Keywords are reserved words in the grammar. They all consist of lowercase ASCII strings like concept, input, and type.

Operators

Operators are symbols that represent mathematical, logical or grouping operations like +, %, (), or [].

Operators Table

<= < == != >= >
{ } [ ] ( )
: + - / % ,
** * . ..

Identifiers

    velocity
    _control_axis_1
    Rotate90Degrees
    `Search & Rescue`
    `input`
    `1 Microsoft Way`
    `\`A \\ B\``

Identifiers are user-defined names of an object, such as a concept or a type. Identifiers start with an alphabetical ASCII character or underscore and contain only alphanumeric characters and underscores.

If an identifier doesn’t follow these rules (e.g. contains spaces or non-ASCII characters, starts with a number) or is a keyword, it must be surrounded by backticks. Backslash can be used as an escape for back quotes and backslashes.

The use of capitalized identifiers is encouraged to avoid possible collisions with future keywords, which are guaranteed to be lowercase.

Literals

Inkling supports string and numeric literals (floating point and integer).

  • String Literals
    "Foo"
    "My \"String\""
    ""

String literals are surrounded by double quote characters. A backslash is used as an escape character.

  • Integer Literals
    +99
    -45
    9999

Integer literals are a string of digits with an optional sign and no decimal point.

  • Floating Point Literals
    12.0
    .5
    13.0f7
    .3f+2

Floating-point literal values use decimal points and optional exponents.

  • Array literals
    [0, 2, 37]

Array literals are surrounded by square brackets and contain a comma-separated list of values. Each value can be specified as an expression. All elements within an array literal must be the same type. Empty (zero-length) array literals are not supported.

  • Structure literals
    { X: 2, Y: 3, Name: "Bob" }

Struct literals are surrounded by curly brackets and contain a comma-separated list of field name/value pairs separated by a colon. The value can be specified as an expression and can even be another struct literal.

Comments

  # This is a comment
  • An Inkling comment begins after the character #. Comments must be on a line by themselves.

Inkling Version

    inkling "2.0"

All Inkling programs must start with an inkling statement that specifies the current language version. This allows the language to evolve without breaking existing programs.

Types

Inkling is a statically-typed language, which means that each variable, constant, and parameter has a well-defined type. The type system in Inkling supports the following basic types:

  • Number - numeric values (integer or floating point)
  • String (future) - an array of zero or more unicode characters
  • Array (future) - a non-zero-length array of same-typed values
  • Structure - a collection of typed fields with unique names
  • Complex - built-in object types for specialized uses (like images)

Type Literals

  number
  string
  number[3][3]
  { A: number, B: string }

Types may be specified as simple type literals. Number and string literals simply use the keywords number and string. (Note: Strings are not yet implemented.)

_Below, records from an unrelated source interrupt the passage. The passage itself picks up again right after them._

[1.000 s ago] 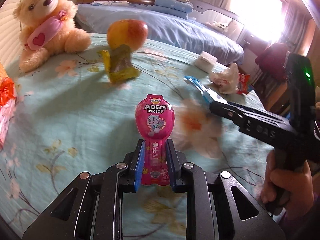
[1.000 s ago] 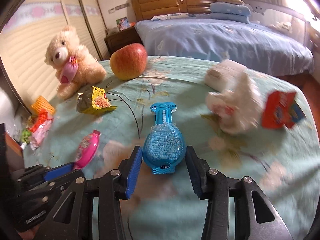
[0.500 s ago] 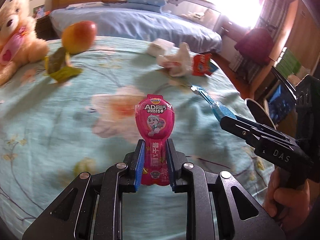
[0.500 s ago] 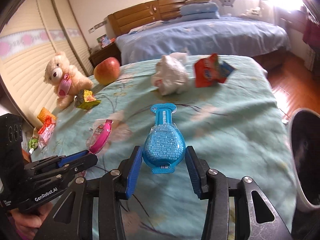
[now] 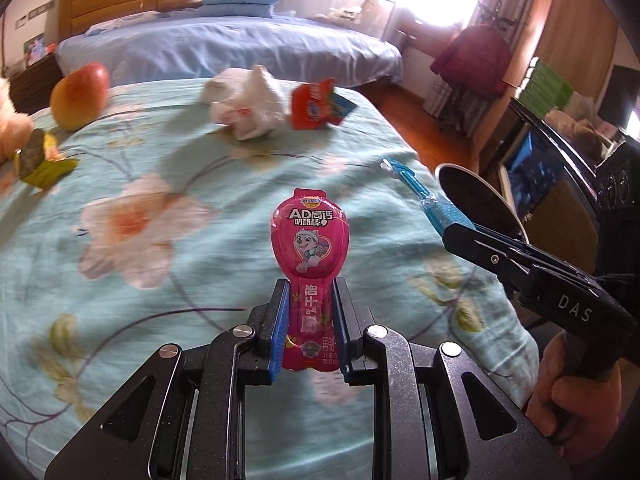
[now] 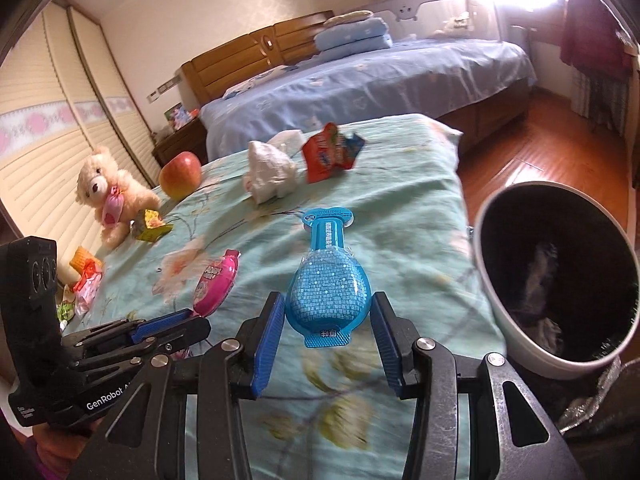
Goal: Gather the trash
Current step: 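Carry the pink and blue candy packs over the bin with both grippers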
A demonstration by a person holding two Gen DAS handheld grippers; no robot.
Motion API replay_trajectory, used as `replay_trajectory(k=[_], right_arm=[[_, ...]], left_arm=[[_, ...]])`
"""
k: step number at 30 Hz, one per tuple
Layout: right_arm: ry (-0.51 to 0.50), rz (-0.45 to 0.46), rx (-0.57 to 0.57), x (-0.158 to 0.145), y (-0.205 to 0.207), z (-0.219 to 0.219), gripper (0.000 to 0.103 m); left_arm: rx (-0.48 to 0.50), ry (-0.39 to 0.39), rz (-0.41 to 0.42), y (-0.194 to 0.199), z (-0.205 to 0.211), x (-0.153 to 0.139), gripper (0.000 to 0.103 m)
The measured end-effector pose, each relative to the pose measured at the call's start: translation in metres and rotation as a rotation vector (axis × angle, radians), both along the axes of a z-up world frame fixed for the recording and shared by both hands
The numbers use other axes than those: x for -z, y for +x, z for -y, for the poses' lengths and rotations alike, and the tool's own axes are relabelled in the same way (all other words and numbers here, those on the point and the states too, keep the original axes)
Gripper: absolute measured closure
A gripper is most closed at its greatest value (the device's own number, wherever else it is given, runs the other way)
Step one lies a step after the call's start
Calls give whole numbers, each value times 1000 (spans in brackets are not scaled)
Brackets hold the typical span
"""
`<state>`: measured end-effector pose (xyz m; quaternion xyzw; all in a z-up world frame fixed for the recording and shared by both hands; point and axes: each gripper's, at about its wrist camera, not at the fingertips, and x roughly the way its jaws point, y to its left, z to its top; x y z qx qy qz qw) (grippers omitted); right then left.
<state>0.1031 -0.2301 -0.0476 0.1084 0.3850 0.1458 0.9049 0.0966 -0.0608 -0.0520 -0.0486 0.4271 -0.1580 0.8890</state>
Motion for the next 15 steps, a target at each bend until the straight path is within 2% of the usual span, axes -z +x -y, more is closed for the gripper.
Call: replay_trajectory(k=[15], right_arm=[[24, 7, 110, 2, -20, 53, 58]], left_arm=[[101, 19, 3, -3, 55, -3, 84]])
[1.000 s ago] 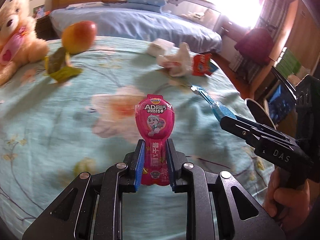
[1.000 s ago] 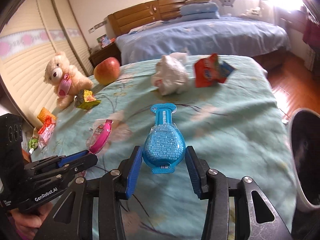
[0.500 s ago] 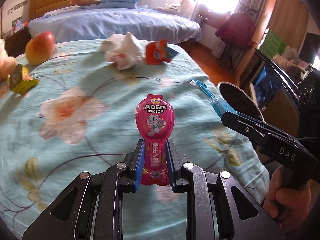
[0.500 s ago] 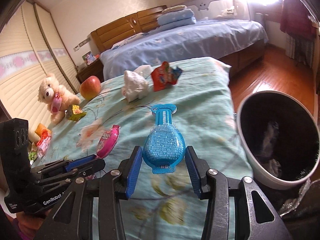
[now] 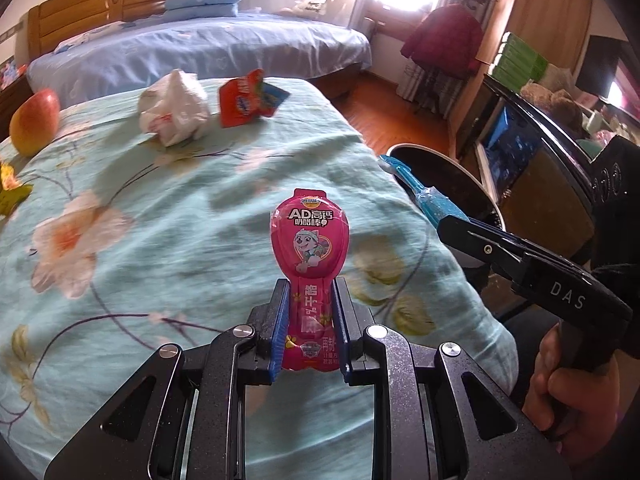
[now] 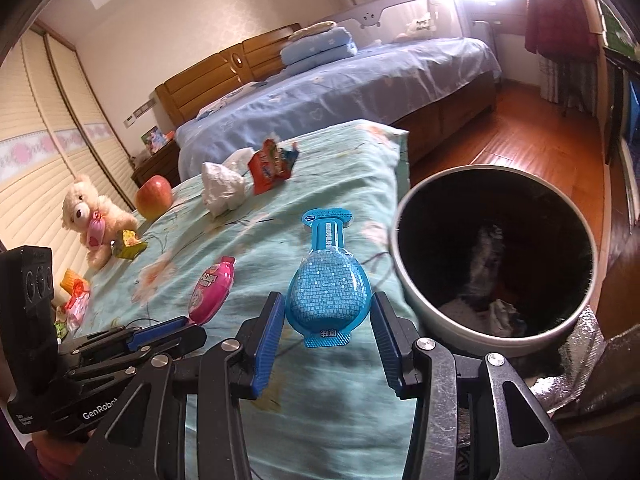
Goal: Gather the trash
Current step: 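Carry the pink and blue candy packs over the bin with both grippers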
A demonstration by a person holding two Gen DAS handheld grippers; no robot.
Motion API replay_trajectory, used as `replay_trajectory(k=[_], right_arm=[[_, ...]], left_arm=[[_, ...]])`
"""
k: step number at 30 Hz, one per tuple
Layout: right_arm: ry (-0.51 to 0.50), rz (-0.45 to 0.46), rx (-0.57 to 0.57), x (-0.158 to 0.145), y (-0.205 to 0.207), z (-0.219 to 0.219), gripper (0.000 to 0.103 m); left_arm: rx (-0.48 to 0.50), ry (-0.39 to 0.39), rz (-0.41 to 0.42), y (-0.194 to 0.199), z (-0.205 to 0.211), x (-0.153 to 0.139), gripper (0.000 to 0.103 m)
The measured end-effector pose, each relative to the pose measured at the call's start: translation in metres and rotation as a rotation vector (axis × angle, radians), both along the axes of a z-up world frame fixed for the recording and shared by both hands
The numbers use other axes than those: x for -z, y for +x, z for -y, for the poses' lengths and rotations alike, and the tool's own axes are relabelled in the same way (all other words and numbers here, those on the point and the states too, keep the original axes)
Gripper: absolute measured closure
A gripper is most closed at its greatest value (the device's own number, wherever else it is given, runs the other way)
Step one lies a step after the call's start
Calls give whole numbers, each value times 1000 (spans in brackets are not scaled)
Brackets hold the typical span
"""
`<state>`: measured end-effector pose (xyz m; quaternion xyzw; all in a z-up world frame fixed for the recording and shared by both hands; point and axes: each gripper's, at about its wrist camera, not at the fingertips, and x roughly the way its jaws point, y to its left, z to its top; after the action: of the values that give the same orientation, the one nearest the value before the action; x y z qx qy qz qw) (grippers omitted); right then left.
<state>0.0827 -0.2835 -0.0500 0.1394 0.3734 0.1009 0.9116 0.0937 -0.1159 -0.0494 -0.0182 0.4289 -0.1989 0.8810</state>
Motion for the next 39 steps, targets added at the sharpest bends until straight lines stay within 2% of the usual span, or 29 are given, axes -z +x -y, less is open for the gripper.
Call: replay_trajectory(k=[17, 39], right_arm=[[-5, 10, 112, -2, -8, 54, 58], [-10, 4, 194, 1, 1, 93, 58]], left_arm=[[108, 21, 16, 6, 59, -7, 84], [159, 49, 33, 24, 101, -14, 84]])
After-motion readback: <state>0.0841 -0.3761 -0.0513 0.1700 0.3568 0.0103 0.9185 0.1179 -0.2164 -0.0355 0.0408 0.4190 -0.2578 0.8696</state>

Array literals use square brackets surrounding a positive integer that represents the size of the array. Arrays may be nested. (Note: Arrays are not yet implemented.)

Structure literals are denoted with curly braces surrounding a comma-separated list of one or more field definitions. Each field definition consists of a field name and a type separated by a colon.

Numeric Constraints

  number<1..2>
  number<0..8 step 3>
  number<0, 3.5, 7>
  number<200>
  200
  number<Left = 0, Straight = 1, Right = 2>
  number<1..100><2..99><50..51>

A number type can express any value compatible with a double-precision floating-point representation. Sometimes it’s useful to constrain a number type to represent smaller ranges or sets of numbers.

A numeric type with a range constraint specifies a minimum and maximum value plus an optional step value surrounded by angle brackets. For example, number<0..8 step 3> represents a number that can take on the values 0, 4 or 8. If the range does not evenly divide by the step value, the last number in the range will be omitted. In the above example, the range would include the values 0, 3 and 6.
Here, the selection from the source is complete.